“Jenny, old girl.... That’s not true. But I thought you’d understand better than you’ve done. I thought you’d understand why I told you. You think I thought I was so sure of you.... I wish you’d try to see a bit further.” He leaned back again, not touching her, but dejectedly frowning; his face pale beneath the tan. His anger had passed in a deeper feeling. “I told you because you wanted to know about me. If I’d been the sort of chap you’re thinking I should have told a long George Washington yarn, pretending to be an innocent hero. Well, I didn’t. I’m not an innocent hero. I’m a man who’s knocked about for fifteen years. You’ve got the truth. Women don’t like the truth. They want a yarn. A yappy, long, sugar-coated yarn, and lots of protestations. This is all because I haven’t asked you to forgive me—because I haven’t sworn not to do it again if only you’ll forgive me. You want to see yourself forgiving me. On a pinnacle.... Graciously forgiving me—”
“Oh, you’re a beast!” cried Jenny. “Let me go home.” She rose to her feet, and stood in deep thought. For a moment Keith remained seated: then he too rose. They did not look at one another, but with bent heads continued to reconsider all that had been said.
v
“I’ve all the time been trying to show you I’m not a beast,” Keith urged at last. “But a human being. It takes a woman to be something above a human being.” He was sneering, and the sneer chilled her.

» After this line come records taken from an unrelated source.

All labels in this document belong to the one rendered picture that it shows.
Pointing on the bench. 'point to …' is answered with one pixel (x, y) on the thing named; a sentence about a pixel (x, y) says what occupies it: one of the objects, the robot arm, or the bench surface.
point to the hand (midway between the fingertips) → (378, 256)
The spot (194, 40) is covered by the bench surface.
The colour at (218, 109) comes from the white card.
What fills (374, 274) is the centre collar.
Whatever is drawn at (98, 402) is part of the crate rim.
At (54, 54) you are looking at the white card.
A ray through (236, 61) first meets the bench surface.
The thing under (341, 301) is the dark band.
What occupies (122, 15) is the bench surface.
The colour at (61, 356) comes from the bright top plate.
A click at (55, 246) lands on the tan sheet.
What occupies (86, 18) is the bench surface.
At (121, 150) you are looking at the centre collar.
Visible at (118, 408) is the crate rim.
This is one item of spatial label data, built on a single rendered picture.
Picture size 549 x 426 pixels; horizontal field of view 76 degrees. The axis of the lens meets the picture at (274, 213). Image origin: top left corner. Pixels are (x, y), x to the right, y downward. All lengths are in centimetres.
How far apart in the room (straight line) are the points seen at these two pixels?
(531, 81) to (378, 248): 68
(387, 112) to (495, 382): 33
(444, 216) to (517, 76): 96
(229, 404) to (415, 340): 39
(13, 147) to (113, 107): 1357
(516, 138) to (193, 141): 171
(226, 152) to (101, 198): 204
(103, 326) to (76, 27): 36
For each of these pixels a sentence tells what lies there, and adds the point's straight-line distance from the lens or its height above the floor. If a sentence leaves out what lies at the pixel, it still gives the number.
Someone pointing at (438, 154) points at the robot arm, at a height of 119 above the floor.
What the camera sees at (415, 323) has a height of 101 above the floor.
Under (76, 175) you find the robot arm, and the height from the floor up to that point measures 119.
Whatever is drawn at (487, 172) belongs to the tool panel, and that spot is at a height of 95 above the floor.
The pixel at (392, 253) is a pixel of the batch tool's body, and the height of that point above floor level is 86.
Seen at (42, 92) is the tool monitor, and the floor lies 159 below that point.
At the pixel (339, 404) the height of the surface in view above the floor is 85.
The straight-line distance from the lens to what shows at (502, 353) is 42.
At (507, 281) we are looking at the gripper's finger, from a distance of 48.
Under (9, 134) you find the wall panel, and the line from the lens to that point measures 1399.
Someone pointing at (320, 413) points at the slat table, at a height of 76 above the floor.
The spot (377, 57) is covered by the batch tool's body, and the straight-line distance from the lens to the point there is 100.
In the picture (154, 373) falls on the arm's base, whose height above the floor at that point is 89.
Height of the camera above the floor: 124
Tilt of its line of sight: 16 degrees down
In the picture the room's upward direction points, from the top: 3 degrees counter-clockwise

“If you’d been thinking of somebody for months,” she began in a trembling tone. “Thinking about them all the time, living on it day after day ... just thinking about them and loving them with all your heart.... You don’t know the way a woman does it. There’s nothing else for them to think about. I’ve been thinking every minute of the day—about how you looked, and what you said; and telling myself—though I didn’t believe it—that you were thinking about me just the same. And I’ve been planning how you’d look when I saw you again, and what we’d say and do.... You don’t know what it’s meant to me. You’ve never dreamed of it. And now to come to-night—when I ought to be at home looking after my dad. And to hear you talk about ... about a lot of other girls as if I was to take them for granted. Why, how do I know there haven’t been lots of others since you saw me?”

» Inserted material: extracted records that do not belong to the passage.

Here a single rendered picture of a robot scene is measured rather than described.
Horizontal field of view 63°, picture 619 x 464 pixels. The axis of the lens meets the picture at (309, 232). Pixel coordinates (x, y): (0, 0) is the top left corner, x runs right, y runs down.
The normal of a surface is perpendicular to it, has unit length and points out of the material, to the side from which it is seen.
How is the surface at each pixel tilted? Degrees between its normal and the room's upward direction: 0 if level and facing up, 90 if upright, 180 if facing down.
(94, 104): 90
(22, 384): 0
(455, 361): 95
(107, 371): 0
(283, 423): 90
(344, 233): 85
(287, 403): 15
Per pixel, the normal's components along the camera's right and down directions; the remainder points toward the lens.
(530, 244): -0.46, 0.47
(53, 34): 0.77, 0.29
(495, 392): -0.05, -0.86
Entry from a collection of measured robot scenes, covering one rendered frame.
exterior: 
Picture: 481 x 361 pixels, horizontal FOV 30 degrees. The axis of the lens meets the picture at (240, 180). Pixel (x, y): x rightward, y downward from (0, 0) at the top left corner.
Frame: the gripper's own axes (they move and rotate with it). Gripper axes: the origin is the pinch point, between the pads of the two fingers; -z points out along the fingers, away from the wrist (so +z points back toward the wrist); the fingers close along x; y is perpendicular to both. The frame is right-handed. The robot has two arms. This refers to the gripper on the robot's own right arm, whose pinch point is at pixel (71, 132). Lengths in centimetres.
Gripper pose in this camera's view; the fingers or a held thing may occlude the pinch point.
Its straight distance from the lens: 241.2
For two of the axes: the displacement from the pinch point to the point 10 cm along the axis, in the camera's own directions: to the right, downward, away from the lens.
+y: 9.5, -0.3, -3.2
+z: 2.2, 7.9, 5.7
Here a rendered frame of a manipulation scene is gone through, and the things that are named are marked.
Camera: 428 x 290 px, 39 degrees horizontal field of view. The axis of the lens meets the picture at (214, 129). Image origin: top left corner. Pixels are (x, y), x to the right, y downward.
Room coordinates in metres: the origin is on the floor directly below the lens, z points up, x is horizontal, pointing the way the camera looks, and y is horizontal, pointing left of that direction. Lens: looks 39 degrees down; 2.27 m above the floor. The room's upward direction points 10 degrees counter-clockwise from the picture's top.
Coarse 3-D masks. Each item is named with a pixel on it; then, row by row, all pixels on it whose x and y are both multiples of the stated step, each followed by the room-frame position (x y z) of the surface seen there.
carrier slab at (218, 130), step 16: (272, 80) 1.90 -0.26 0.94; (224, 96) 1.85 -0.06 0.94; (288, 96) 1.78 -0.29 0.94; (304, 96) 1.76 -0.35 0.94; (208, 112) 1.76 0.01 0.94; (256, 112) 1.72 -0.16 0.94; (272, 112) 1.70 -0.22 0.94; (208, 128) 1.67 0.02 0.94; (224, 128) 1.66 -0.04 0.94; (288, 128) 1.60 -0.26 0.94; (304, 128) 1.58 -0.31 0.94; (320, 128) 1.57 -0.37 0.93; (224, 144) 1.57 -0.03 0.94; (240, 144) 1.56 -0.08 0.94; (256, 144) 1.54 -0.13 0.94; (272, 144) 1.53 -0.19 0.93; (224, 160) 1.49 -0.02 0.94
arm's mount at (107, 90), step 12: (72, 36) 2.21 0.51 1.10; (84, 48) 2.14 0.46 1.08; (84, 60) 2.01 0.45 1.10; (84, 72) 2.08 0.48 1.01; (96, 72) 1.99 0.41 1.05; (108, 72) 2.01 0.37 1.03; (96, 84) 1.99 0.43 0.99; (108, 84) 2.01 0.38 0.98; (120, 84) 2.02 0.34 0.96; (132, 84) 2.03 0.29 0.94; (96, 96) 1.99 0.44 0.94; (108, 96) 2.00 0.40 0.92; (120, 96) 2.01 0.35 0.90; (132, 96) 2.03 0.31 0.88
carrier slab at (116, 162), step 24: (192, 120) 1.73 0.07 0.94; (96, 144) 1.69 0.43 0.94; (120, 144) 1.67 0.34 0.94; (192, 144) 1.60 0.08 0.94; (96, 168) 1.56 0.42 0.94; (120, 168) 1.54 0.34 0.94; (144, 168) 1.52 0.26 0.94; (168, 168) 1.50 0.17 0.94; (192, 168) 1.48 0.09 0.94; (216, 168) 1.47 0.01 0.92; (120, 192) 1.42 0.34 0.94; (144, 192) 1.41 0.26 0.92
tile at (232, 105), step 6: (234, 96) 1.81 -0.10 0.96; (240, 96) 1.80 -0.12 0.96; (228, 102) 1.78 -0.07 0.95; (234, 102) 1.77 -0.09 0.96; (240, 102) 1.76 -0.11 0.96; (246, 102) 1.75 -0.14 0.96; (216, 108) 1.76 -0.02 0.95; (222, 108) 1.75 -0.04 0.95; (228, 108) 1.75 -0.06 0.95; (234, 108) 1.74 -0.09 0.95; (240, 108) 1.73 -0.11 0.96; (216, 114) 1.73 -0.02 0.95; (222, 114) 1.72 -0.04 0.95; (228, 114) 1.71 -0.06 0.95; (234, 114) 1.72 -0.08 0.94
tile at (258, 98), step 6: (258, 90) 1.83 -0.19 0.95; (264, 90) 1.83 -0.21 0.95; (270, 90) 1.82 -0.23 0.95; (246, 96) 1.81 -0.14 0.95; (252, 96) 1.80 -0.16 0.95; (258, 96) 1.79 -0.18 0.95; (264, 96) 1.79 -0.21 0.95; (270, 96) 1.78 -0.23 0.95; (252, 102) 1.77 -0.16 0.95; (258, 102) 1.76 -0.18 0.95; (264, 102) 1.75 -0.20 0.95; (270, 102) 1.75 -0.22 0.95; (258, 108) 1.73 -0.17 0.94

“Because I tell you it’s not so,” he interposed. “Because I’ve been thinking of you all the time.”
“How many days at the seaside was it? Three?”
“It was enough for me. It was enough for you.”
“And now one evening’s enough for both of us,” Jenny cried sharply. “Too much!”
“You’ll cry your eyes out to-morrow,” he warned.
“Oh, to-night!” she assured him recklessly.
“Because you don’t love me. You throw all the blame on me; but it’s your own pride that’s the real trouble, Jenny. You want to come round gradually; and time’s too short for it. Remember, I’m away again to-morrow. Did you forget that?”